System GMM - Time dummies

Hanna Lindstrom

Join Date: Apr 2017

Posts: 25
#16

21 Jun 2017, 07:36

Dear Mr Kripfganz,
Thank you for your reply, I believe I understand your point now.
Digging deeper into the System GMM framework, there has surfaced more questions related to this estimator and my specific data set. I hope you have the time and effort to reply.

My N is still 288 and my T spans from 2003-2014 (year dummies corresponding to dyy5-dyy16).
I have an endogenous variable (a lagged dependent variable) in my gmmstyle parenthesis and treat remaining variables as exogenous. My code look like following:

Code:

xtabond2 y L.y L.x1 x2 dzone* x3 x4 L.x5 x6 x7 x8 dyy8-dyy16 [aweight=CAB_ipo], gmmstyle(L.y, laglimit(1 5)) ivstyle(L.x1 x2 x3 x4 L.x5 x6 x7 x8) ivstyle(dyy8-dyy16 dzone*, eq(level)) artests(3) twostep cluster(lk) h(2) orthogonal

dzone* are a set of dummy variables for vegetation zone each municipality belongs to (time invariant) dyy8-dyy16 are a set of year dummies where dyy8=2006. [aweight=CAB_ipo] are analytical weights.

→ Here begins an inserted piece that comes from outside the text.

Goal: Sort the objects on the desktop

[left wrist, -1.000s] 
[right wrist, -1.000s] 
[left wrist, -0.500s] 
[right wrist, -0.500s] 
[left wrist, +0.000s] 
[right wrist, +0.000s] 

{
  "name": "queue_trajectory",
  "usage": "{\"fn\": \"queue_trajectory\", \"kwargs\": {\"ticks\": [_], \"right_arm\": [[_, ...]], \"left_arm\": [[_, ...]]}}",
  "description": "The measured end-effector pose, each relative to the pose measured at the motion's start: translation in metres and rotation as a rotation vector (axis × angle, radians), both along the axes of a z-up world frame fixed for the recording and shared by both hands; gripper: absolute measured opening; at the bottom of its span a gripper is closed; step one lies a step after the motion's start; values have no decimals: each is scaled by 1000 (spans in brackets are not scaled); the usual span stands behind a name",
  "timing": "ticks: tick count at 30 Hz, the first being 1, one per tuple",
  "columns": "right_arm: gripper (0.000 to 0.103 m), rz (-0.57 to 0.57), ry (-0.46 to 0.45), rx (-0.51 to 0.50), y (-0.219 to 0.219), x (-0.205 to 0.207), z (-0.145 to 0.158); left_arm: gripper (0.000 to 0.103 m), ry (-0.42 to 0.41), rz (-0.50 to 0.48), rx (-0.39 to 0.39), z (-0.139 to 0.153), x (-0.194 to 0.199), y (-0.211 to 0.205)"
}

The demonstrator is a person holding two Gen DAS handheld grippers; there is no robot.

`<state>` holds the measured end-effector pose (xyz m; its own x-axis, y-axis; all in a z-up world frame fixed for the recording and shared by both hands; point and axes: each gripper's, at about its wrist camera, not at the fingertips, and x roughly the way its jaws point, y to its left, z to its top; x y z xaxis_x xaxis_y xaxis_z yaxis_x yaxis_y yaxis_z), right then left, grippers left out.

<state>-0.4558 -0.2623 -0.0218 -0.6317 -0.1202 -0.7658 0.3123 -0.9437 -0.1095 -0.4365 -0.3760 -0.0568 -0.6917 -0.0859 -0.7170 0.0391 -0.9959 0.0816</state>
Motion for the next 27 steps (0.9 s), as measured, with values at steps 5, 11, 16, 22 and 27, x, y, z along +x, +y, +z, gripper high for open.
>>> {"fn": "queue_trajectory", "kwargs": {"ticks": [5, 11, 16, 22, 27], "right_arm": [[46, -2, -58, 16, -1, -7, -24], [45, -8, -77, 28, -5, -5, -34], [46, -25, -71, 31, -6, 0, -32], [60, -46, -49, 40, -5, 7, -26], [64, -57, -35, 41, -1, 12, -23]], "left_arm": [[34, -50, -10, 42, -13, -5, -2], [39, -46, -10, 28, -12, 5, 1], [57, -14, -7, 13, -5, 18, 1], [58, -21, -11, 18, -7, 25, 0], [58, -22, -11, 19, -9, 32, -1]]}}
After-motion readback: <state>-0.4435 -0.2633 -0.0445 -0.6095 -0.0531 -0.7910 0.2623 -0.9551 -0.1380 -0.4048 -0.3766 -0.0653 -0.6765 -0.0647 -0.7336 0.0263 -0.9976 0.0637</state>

Exclusion of year dummies and Orthogonality:
In your post #12 in this Stata thread (https://www.statalist.org/forums/for...r-panel-models) your are suggesting that the user drops the first two years due to lags and one more year to avoid the "dummy trap". However, when using the SystemGMM I make use of the fact that I use lagged differences as instruments for levels. Since I have L.y as endogenous, I would then have D.L2.y as instrument for levels (D.L2.y = L2.y - L3.y). Would this not imply that my first T yo include as a year dummy is T=4?
I am using the orthogonality option, since my panel has gaps in my "main" explanatory variable. Does the orthogonality option change anything about which years I should exclude, considering it makes use of all available future observations?

Eq(diff) or eq(level)
What is the rationale behind using one or the other (or both) of these options within the gmm(.) parenthesis? I have read David Roodman's (2009) paper (http://www.stata-journal.com/sjpdf.h...iclenum=st0159) extensively, especially pp123-125, but I can not understand the difference in analysis or interpretation when using gmm(L.x, eq(diff)) or gmm(L.x, eq(level)) instead of gmm(L.x). Could you possibly elaborate a bit on this? And are there any significant aspects of these options when using the SystemGMM with orthogonality option?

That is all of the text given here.